There are two reasons why WISPs are good diversification investments for Satellite TV operators. First, they enable Satellite TV companies to offer broadband Internet service under their own control. Given WISP subsidiaries, DirectTV and Dish will no longer be as reliant upon the Cable and telecom “partners” used historically. Second, use of license-exempt spectrum will enable WISP networks to roll-out quickly in response to subscribers who are discontinuing Pay TV service.

Finally, a combination of technological and regulatory advances are enabling WISPs to (1) reach more distant subscribers and (2) gradually encroach into more densely populated geographic markets.

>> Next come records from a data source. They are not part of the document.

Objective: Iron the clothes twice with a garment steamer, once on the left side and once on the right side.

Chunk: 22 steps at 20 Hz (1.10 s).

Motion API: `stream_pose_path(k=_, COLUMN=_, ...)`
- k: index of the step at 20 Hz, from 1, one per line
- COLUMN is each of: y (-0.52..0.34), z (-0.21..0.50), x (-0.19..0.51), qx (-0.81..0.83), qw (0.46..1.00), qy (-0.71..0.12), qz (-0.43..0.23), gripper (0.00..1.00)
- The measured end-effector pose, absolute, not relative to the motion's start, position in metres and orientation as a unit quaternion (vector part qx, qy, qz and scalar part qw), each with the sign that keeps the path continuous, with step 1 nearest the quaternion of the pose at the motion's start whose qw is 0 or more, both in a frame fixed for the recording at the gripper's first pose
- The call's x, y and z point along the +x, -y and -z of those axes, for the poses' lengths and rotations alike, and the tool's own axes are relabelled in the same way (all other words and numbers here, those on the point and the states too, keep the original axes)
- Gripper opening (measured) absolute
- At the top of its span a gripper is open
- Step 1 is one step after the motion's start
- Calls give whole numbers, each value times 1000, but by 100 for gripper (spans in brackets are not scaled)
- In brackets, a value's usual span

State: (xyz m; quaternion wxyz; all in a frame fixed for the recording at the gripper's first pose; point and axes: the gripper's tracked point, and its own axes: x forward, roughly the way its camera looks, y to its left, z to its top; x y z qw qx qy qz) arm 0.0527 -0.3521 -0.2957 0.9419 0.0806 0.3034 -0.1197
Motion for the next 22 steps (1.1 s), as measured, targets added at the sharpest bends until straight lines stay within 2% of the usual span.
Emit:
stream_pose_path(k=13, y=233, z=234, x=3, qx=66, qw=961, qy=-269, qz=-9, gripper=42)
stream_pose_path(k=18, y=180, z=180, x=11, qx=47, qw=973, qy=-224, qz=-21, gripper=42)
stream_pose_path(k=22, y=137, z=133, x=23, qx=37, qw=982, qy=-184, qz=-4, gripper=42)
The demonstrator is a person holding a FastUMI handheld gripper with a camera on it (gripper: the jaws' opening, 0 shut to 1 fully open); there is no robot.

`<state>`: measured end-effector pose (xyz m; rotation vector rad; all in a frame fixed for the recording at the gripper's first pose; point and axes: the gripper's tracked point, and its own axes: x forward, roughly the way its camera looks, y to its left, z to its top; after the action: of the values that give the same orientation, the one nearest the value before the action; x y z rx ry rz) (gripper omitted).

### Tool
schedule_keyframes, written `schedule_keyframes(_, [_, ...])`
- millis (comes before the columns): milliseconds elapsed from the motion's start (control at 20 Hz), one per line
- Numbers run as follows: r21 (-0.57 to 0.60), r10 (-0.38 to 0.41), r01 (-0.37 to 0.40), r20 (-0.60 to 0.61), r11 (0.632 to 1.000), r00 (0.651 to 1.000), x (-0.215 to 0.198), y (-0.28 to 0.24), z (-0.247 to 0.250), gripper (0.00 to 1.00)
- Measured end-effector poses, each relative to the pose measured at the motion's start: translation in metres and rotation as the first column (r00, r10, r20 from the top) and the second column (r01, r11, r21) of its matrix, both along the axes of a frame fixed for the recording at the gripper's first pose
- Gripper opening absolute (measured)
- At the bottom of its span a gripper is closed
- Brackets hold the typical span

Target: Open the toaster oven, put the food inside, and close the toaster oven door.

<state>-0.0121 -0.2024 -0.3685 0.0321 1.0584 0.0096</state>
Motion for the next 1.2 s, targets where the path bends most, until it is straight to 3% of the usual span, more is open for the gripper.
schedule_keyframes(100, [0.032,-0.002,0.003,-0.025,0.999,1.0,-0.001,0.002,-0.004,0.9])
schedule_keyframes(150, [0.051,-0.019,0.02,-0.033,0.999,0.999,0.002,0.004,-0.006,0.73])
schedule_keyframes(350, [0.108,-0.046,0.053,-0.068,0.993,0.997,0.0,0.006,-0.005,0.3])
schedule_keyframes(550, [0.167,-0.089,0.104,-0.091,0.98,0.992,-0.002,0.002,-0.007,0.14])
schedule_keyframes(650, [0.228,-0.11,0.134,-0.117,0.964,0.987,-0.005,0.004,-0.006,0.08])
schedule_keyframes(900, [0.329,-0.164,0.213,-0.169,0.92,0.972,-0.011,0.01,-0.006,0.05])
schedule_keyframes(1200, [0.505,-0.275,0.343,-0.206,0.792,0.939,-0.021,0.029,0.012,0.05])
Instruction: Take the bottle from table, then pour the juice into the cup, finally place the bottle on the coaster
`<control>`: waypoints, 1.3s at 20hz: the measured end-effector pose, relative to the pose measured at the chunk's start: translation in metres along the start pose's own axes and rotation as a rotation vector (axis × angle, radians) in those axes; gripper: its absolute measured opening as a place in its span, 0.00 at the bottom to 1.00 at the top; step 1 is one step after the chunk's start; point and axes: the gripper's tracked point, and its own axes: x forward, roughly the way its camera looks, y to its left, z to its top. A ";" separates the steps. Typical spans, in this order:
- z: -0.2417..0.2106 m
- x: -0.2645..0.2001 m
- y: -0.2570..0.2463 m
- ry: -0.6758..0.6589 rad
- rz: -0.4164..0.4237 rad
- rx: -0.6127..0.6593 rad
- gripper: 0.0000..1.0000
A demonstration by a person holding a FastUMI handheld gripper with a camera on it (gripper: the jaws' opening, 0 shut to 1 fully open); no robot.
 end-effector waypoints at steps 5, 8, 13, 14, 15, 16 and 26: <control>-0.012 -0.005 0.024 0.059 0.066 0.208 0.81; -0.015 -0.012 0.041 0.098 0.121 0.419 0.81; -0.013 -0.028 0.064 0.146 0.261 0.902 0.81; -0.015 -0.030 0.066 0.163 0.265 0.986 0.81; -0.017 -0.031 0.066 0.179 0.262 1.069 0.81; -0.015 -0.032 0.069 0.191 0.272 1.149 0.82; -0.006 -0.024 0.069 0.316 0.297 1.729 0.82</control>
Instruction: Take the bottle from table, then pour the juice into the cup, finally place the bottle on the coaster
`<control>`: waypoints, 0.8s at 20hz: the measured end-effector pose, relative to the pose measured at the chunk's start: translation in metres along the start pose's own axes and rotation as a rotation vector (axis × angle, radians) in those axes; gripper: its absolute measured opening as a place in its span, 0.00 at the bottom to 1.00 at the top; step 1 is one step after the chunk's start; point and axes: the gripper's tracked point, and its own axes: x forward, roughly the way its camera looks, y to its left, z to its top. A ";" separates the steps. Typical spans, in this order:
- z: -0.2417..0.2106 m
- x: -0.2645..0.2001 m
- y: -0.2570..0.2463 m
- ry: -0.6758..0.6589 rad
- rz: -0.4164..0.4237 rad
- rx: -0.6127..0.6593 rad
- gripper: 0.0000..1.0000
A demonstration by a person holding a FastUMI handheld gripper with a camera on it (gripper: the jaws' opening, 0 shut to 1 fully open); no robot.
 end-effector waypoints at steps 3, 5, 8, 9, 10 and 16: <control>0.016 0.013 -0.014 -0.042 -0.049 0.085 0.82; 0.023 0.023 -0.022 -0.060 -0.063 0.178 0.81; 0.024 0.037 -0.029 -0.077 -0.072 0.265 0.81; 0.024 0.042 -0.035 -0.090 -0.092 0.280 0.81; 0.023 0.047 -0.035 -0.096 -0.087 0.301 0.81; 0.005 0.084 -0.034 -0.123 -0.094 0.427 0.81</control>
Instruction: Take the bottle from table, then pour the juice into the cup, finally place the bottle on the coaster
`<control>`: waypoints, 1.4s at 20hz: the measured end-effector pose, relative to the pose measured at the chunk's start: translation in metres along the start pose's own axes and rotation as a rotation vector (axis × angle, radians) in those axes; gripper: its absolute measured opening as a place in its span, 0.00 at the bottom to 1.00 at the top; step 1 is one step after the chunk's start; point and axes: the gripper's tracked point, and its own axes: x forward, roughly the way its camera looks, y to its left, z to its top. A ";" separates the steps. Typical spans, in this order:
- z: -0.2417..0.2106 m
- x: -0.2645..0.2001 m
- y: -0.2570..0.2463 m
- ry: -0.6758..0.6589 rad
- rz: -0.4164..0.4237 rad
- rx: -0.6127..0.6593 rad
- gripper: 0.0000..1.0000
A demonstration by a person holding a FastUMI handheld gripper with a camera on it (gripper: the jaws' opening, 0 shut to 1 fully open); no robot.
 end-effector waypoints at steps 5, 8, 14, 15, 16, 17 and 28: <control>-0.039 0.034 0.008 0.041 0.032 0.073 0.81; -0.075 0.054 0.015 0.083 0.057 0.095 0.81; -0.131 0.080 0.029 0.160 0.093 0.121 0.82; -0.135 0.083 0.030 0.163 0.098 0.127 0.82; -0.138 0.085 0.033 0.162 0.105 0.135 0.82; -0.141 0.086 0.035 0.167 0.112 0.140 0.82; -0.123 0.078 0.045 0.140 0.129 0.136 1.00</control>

First, FCC approval of television band white spaces increasingly enables Wireless ISPs to reach subscribers who could not be adequately served by conventional unlicensed bands. This applies to both rural and — to a lesser extent — urban markets. Second, WISP transceiver and router hardware prices are quickly declining owing to a shift in recent years toward suppliers who utilize commercial integrated circuits and open software, as opposed to the custom chips and proprietary software employed by the former leading market-share equipment vendors.

In short, DirectTV and Dish Networks may wish to consider (1) building their own Wireless ISP networks, and/or (2) acquiring existing WISPs. Additionally, both Satellite TV operators have the funds required to capitalize on the mostly (to date) latent capabilities of TV Band White Spaces for Internet access.